### WHAT THE EXERCISE ASKS
Reproduce the records word for word, from the first line to the line containing "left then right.".

++++++++++

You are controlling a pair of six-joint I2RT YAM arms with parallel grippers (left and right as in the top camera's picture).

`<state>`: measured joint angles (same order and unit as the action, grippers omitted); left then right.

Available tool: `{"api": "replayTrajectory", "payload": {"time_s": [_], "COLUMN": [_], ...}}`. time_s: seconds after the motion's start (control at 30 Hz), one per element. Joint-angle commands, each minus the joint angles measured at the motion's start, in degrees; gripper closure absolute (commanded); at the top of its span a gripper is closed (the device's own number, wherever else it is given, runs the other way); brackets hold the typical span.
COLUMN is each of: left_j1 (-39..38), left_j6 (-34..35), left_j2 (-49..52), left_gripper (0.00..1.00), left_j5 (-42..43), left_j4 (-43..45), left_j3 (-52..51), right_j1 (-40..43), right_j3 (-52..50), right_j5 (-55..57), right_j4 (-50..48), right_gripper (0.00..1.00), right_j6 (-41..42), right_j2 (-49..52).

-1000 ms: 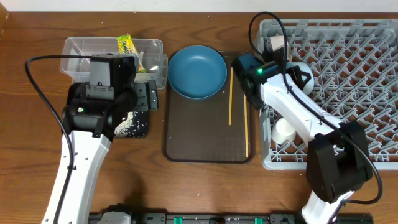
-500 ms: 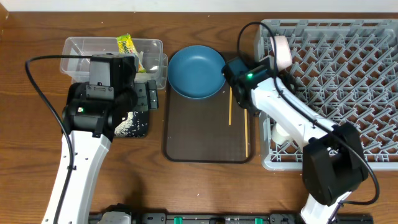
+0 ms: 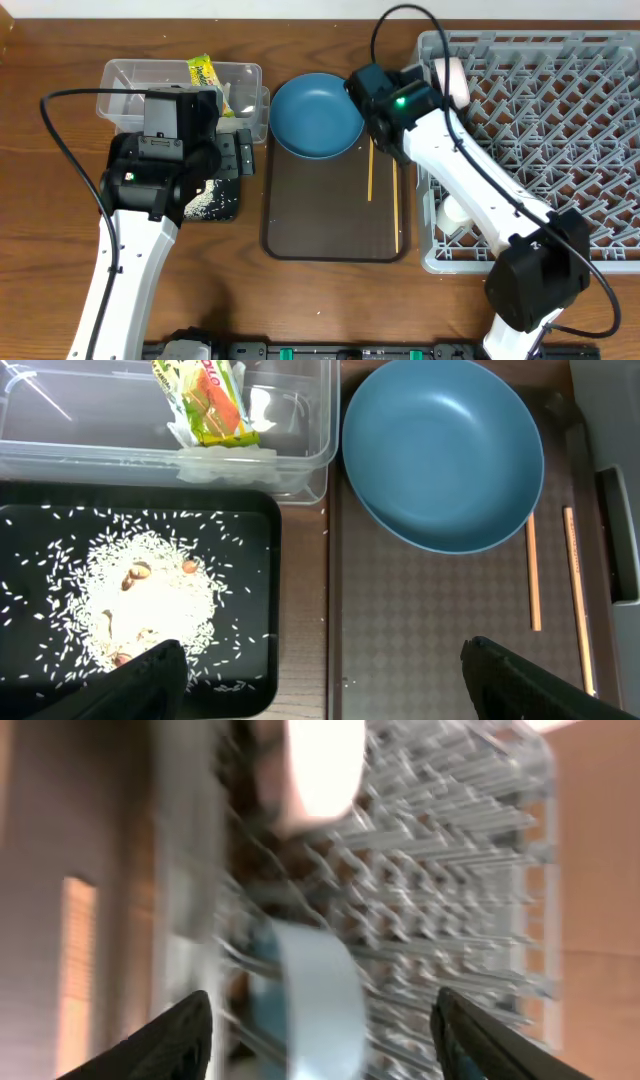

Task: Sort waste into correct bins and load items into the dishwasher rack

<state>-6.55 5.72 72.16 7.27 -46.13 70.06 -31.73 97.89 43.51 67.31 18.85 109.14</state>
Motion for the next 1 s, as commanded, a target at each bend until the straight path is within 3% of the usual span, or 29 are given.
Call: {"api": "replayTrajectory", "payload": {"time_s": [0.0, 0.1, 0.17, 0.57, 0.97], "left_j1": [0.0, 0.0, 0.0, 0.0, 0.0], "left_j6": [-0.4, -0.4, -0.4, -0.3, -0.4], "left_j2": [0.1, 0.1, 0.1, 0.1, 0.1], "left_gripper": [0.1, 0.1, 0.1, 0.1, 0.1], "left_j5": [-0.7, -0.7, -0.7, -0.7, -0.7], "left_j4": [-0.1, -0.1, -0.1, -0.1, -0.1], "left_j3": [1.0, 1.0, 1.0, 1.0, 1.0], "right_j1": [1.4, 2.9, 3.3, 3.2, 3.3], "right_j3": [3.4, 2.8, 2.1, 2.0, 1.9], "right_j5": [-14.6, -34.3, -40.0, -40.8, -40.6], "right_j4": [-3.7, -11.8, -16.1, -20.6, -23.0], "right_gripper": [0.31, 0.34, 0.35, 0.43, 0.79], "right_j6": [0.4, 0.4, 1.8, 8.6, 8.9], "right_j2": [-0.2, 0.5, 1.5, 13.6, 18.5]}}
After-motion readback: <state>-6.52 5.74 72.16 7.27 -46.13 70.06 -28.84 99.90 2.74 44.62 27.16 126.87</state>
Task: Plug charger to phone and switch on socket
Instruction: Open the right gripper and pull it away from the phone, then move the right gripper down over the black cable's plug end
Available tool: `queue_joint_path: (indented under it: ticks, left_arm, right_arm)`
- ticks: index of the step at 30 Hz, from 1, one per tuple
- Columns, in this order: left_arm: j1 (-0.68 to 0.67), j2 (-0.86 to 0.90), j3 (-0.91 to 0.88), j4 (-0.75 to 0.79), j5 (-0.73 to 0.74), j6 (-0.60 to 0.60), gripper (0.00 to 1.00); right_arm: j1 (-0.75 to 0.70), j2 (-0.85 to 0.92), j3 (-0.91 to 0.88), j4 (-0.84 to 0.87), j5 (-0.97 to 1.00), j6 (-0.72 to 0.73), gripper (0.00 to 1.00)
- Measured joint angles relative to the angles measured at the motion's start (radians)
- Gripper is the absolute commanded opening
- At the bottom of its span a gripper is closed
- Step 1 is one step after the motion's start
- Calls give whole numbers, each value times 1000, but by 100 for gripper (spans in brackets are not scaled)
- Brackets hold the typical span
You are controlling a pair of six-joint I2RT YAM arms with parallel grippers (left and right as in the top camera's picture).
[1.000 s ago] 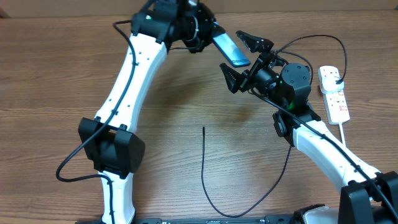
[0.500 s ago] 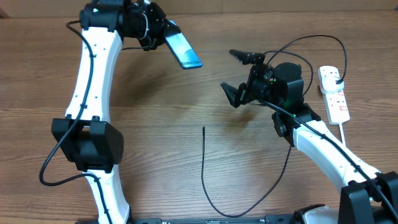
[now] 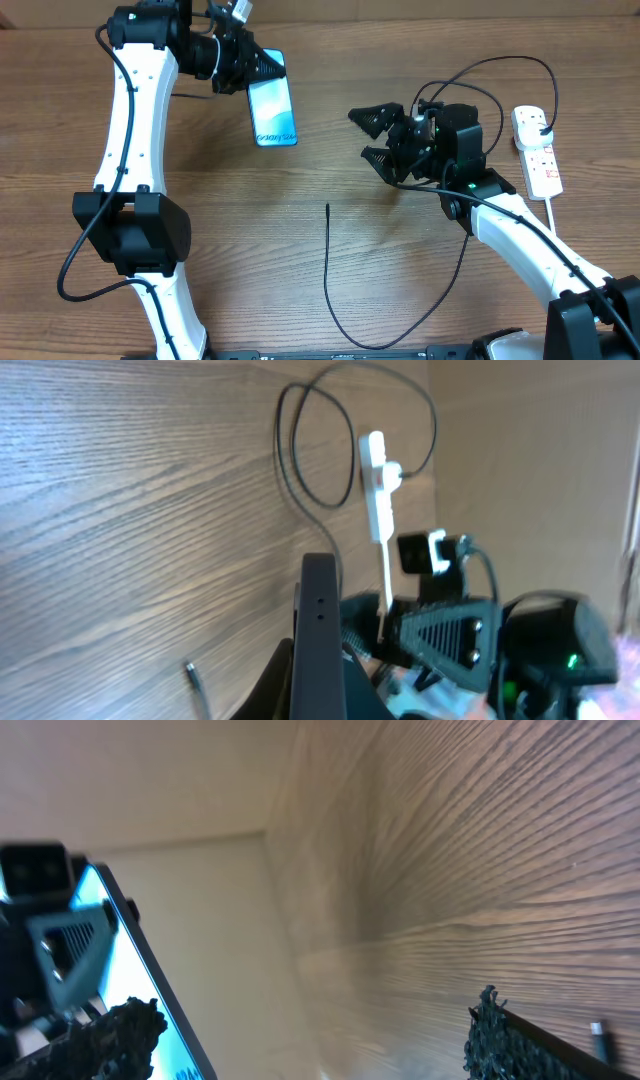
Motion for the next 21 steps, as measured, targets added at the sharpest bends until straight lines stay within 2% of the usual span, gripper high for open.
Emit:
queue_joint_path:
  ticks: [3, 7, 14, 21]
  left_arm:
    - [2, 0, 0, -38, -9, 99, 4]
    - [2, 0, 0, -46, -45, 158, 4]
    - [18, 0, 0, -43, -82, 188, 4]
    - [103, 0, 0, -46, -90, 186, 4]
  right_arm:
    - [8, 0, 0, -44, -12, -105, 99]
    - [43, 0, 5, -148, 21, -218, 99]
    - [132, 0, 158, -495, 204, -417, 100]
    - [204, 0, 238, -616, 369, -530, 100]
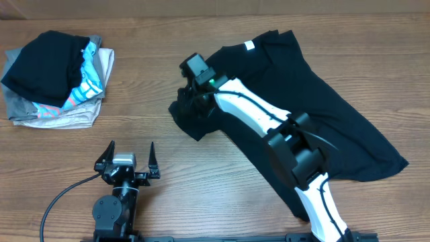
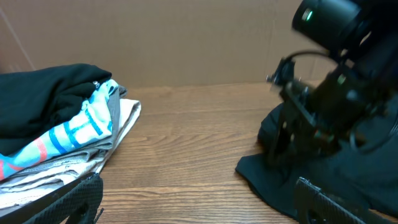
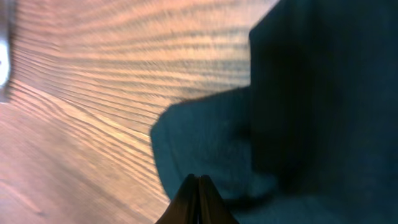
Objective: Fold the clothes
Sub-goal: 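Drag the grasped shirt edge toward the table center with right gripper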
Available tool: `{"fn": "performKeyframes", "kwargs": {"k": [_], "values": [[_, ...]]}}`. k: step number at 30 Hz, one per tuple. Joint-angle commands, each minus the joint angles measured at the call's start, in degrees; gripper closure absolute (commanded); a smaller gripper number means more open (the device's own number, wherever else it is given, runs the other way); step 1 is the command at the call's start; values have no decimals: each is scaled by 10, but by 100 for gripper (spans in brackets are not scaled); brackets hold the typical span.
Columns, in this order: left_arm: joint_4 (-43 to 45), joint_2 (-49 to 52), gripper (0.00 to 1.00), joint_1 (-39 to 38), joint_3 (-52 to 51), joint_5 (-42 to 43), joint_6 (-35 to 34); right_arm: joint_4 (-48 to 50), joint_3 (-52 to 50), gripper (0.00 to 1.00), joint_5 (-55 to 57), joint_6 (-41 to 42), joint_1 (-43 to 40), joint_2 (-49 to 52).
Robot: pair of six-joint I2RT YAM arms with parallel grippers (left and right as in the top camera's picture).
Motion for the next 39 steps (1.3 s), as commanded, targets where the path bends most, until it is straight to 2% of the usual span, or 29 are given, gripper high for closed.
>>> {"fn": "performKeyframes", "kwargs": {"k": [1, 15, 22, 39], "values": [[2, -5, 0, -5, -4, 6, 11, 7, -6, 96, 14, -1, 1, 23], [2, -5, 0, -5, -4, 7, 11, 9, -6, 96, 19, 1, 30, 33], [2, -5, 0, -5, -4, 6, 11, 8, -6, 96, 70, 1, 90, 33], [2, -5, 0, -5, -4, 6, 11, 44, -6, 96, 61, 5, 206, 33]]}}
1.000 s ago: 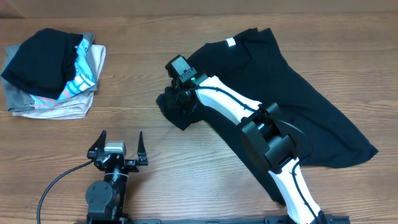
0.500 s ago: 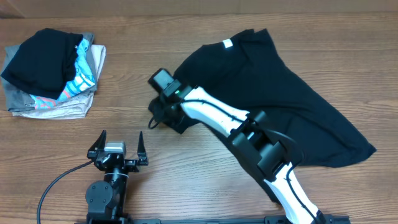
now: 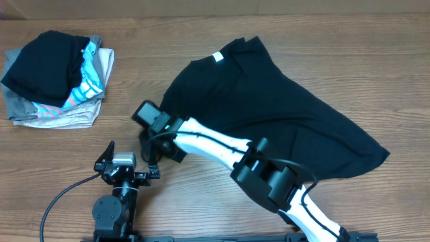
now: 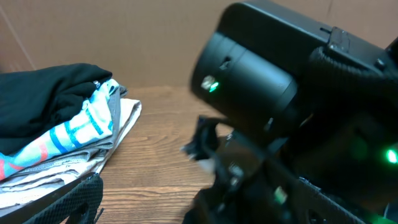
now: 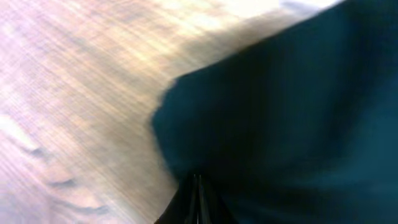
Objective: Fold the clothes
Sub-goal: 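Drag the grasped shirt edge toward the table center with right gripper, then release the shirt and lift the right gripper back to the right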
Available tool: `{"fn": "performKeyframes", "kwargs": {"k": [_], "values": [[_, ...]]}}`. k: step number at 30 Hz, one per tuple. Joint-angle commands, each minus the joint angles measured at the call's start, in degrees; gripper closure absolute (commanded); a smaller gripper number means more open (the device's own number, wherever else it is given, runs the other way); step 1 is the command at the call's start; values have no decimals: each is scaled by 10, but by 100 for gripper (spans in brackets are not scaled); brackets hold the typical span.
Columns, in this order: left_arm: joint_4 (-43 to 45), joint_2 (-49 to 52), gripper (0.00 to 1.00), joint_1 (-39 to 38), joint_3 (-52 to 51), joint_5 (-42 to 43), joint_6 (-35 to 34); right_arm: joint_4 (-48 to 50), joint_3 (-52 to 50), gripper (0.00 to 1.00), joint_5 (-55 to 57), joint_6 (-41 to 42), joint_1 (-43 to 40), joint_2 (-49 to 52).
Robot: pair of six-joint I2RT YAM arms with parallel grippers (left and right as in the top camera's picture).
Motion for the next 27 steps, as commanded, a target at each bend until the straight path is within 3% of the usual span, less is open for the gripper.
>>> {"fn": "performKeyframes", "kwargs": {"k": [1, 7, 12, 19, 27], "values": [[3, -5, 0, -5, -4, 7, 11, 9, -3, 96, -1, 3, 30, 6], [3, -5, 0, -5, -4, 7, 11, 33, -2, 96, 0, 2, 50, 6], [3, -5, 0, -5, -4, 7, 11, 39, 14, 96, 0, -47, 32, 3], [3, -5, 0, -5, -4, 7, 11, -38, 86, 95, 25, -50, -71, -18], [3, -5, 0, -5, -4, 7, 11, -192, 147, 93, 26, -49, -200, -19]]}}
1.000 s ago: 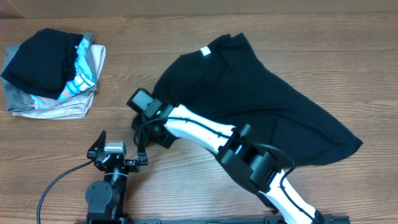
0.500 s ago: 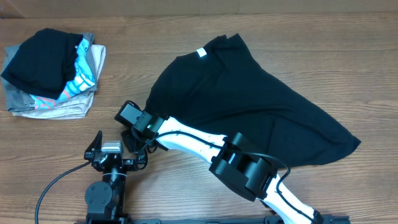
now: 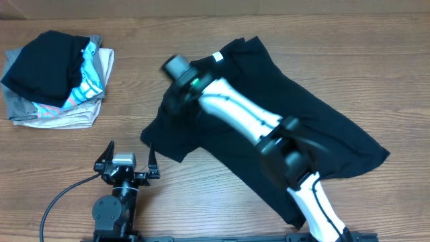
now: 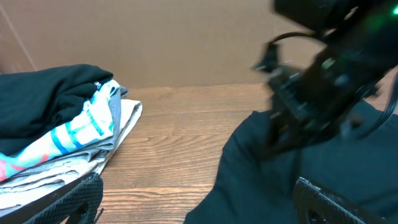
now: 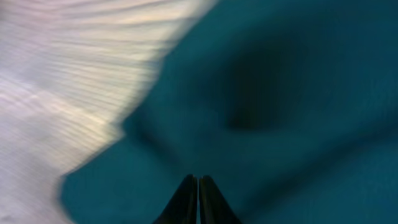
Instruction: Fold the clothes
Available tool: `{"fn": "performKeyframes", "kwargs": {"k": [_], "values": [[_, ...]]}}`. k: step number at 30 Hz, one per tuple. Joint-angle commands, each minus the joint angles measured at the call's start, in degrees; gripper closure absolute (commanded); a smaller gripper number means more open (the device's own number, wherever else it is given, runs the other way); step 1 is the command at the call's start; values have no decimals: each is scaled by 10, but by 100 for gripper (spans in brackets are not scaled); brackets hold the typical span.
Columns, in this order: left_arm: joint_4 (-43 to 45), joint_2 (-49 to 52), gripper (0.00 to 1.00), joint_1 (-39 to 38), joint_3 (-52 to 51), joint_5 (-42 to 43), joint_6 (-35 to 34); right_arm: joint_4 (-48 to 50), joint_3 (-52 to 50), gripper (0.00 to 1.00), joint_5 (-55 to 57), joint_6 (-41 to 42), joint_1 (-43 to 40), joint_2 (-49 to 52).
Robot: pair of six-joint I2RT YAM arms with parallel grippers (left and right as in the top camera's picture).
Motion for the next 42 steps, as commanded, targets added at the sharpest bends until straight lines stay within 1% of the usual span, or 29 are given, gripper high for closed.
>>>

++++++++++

### RESPONSE TO THIS EXERCISE
You are controlling a pair of six-joint I2RT YAM arms with parallel grippers (left and right as in the top camera's picture).

`<state>`: measured joint angles (same order and unit as the action, grippers omitted); left then right.

There is nothing more to the answer.